The first point concerns Rahimi’s claim regarding Fr. Schall’s argument about the place of theology within Islam:

Fr. Schall’s thinking also falsely assumes that theology is a primary concern for Muslims as it is for Christians. Islam, however, is more concerned with practice than theology, as best captured in the phrase bi-la kayf (without how). The Muslim theologian al-Ash‘ari (d. 936) and others often used this term to avoid introducing anthropomorphism into discussions of how God, who remains above human comprehension, is depicted in the Qur‘an. By downplaying theology, Muslims hoped to avoid going “mad . . . prying into God’s secrets” as St. Gregory of Nazianzus once said of Christians.

Rahimi’s architectonic critique here is that Schall places too much emphasis upon the Muslim concern for theology. In Schall’s analysis, Islam does not have theology proper, primarily because Islam places a greater emphasis upon faith as law. Christianity, and Catholicism in particular, has an account of theology which portends that human intelligence can, with the aid of grace, reflect upon the content of Divine Revelation. For Schall, this does not mean that human beings can fully comprehend the mysteries of the inner-life of God. But there is a real, albeit limited, capacity for human reason to know certain truths about God, and to understand the truths of our faith that can only be believed as the result of divine revelation.

Fr. Schall’s thinking on this relationship between Islam and theology is actually more nuanced that Rahimi acknowledges. It is not that Fr. Schall “falsely assumes that theology is a primary concern for Muslims.” Fr. Schall’s position is that, compared with Christian theology and the view of God as logos, a first principle of Islamic teaching tends to make faith reducible to practice. Ironically, Rahimi and Schall seem to agree on this. Schall often quotes Emeritus Pope Benedict XVI in support of his position. In his 2006 Regensburg Address, Benedict XVI drew out the implications of a worldview that draws a chasm between reason and revelation. Speaking about certain internal tendencies within Protestantism (and related to Islam), Benedict makes the following observation:

Looking at the tradition of scholastic theology, the Reformers thought they were confronted with a faith system totally conditioned by philosophy, that is to say an articulation of the faith based on an alien system of thought. As a result, faith no longer appeared as a living historical Word but as one element of an overarching philosophical system… Metaphysics appeared as a premise derived from another source, from which faith had to be liberated in order to become once more fully itself.
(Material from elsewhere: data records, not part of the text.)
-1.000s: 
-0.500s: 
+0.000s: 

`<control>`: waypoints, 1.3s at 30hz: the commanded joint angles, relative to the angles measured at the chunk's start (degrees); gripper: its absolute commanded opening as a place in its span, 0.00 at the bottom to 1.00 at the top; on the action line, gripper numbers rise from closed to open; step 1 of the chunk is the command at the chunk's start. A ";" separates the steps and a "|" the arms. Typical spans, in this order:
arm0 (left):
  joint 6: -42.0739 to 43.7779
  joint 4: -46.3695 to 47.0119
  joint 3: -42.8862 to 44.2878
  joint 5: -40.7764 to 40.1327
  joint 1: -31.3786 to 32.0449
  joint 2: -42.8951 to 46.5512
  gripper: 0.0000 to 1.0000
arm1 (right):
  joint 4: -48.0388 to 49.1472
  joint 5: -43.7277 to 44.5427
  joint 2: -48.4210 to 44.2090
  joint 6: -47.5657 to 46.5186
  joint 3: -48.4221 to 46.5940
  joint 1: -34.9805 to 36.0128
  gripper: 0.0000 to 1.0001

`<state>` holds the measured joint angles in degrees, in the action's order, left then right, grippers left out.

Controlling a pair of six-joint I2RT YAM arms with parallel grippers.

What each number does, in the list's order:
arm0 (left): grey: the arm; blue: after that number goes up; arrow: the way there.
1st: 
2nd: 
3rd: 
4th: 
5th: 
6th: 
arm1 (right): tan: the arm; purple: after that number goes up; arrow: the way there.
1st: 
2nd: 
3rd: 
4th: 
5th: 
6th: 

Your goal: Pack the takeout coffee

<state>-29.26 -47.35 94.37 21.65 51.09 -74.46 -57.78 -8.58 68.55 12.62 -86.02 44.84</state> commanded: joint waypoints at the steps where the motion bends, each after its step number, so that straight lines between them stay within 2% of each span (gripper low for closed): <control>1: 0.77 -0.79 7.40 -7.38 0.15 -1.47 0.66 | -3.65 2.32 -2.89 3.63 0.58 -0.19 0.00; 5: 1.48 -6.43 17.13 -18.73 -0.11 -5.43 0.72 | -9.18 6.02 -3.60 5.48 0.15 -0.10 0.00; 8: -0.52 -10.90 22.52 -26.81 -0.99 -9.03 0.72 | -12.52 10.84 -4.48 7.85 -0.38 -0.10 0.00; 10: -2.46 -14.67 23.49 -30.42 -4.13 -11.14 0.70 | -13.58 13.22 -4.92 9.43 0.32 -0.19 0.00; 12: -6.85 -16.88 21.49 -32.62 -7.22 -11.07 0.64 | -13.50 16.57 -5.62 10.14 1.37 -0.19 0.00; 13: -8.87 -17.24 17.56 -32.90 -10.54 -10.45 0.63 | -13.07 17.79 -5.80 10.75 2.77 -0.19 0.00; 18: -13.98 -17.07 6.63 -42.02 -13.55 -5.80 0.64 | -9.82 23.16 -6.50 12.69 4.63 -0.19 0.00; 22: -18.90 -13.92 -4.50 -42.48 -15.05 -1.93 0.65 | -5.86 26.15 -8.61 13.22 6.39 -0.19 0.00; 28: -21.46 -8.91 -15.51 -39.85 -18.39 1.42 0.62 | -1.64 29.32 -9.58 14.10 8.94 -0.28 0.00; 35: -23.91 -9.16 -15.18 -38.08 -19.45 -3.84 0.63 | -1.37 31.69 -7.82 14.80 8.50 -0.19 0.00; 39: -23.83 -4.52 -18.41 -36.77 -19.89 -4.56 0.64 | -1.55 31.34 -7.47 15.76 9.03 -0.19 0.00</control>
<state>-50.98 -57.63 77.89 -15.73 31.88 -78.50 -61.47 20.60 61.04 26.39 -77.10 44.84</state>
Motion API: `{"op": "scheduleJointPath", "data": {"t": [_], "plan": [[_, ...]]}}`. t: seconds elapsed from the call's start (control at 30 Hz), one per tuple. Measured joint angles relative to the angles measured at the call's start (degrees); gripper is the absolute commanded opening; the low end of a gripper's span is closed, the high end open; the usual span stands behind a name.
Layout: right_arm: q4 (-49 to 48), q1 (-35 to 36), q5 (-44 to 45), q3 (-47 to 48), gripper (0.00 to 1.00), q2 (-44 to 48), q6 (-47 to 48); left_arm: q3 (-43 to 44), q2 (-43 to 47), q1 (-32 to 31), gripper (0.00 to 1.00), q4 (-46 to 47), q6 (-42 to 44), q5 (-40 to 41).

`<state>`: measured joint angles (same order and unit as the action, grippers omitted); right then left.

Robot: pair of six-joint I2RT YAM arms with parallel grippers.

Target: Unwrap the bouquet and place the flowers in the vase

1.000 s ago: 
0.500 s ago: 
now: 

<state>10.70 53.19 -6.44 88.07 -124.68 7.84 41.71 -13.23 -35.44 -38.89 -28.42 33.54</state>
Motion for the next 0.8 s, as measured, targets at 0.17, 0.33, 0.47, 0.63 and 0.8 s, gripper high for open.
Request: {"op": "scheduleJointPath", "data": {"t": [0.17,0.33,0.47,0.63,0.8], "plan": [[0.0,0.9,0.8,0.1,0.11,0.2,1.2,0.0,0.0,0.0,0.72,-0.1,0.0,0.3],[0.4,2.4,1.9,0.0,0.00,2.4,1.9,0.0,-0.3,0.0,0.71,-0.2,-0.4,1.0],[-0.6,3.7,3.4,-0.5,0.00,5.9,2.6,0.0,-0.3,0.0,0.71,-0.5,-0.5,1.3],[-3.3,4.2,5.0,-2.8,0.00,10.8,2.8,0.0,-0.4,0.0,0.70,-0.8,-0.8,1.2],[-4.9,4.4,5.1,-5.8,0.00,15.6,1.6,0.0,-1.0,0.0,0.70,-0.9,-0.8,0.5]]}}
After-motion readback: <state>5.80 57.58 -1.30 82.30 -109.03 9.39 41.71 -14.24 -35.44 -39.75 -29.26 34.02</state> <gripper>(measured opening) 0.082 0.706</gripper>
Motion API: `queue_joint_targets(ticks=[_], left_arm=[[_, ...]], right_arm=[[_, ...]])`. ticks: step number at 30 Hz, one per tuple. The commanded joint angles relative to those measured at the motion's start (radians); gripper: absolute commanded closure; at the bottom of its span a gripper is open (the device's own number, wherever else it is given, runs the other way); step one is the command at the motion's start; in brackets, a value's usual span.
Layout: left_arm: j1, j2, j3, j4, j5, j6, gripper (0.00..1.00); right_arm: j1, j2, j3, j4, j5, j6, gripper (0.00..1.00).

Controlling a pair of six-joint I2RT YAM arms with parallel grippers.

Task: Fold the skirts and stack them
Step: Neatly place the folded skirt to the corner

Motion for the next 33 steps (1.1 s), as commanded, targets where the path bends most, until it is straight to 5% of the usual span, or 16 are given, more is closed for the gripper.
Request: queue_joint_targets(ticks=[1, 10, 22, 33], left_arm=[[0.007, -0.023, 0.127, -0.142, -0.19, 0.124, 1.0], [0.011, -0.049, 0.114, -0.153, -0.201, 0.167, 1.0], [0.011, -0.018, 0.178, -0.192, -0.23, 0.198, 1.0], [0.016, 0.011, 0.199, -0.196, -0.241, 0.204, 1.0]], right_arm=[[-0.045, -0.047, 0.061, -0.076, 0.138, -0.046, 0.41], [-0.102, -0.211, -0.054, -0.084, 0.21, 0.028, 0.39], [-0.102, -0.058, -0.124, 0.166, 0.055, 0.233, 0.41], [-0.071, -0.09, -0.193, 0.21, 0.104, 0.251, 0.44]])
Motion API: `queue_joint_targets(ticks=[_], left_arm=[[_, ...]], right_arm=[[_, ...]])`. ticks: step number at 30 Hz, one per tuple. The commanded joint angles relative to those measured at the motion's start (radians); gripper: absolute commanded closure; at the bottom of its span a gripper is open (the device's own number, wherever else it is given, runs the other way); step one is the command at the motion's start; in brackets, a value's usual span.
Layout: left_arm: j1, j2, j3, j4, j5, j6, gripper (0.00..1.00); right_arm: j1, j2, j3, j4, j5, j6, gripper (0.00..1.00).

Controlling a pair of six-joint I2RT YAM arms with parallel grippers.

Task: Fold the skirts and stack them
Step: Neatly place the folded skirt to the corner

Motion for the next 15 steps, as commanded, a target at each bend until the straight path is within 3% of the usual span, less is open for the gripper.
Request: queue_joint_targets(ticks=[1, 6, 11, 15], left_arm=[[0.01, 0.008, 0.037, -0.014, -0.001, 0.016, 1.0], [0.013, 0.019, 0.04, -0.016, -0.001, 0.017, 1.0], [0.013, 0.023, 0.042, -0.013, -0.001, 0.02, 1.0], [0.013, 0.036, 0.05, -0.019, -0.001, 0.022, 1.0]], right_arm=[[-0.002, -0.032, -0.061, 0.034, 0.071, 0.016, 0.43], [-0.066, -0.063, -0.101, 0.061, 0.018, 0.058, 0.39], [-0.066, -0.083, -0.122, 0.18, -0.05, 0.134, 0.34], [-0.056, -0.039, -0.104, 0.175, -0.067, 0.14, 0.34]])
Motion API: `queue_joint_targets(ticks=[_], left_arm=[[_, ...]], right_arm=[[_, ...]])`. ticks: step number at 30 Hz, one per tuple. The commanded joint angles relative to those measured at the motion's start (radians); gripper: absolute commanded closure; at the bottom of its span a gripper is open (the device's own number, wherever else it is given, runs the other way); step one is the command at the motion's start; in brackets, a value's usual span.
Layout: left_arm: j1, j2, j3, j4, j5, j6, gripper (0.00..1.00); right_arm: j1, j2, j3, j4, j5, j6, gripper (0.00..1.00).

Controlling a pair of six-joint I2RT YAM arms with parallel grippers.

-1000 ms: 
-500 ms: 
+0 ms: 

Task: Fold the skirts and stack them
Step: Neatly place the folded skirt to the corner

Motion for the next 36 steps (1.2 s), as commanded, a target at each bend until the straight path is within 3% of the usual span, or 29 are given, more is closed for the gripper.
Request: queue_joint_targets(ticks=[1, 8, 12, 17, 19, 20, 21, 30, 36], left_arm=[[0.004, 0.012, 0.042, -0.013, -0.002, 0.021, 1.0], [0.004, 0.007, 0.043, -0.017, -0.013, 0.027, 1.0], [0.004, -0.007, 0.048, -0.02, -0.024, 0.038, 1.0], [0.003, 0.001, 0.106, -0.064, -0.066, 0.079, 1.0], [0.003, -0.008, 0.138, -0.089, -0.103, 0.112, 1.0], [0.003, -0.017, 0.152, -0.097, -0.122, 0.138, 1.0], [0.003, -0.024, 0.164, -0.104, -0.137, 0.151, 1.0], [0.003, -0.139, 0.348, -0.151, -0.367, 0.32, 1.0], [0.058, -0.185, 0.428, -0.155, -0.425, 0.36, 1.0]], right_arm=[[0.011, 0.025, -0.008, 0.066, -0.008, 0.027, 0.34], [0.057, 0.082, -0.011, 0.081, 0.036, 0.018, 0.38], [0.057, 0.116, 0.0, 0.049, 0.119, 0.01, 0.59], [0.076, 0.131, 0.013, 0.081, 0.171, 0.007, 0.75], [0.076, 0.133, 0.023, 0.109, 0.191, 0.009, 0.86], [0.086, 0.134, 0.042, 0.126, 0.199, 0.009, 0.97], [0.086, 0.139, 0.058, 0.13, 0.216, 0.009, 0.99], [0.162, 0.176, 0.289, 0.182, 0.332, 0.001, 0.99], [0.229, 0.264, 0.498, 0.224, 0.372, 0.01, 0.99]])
Like Benedict, Schall’s essential argument is that faith must have an integral connection to philosophy and metaphysics—to what is. If religious faith has little or no relationship to the real order of things, if a faith cannot give an account of its relation to the whole of reality, then it is more than likely to end as mere practice. Otherwise, the intellectual content of religious faith will have a serious void.

Islam and science

Additionally, Rahimi expresses concern that Schall has distorted the relationship between Islam and other intellectual disciplines. Rahimi writes:

He (i.e., Schall) regularly relies on the largely misinformed Catholic historian Hilaire Belloc (d. 1953) and Benedictine priest and professor of physics Stanley Jaki (d. 2009) when discussing Islam and modernity. Jaki argues that Islam could not give rise to science because of al-Ash‘ari’s occasionalism, but this presumes that most Muslims really believed in it. It also ignores the legacy of medieval Muslim scientists and mathematicians like al-Khwarizmi, al-Kashi, al-Dinawari, Ibn Bassāl, and Ibn Bajjah.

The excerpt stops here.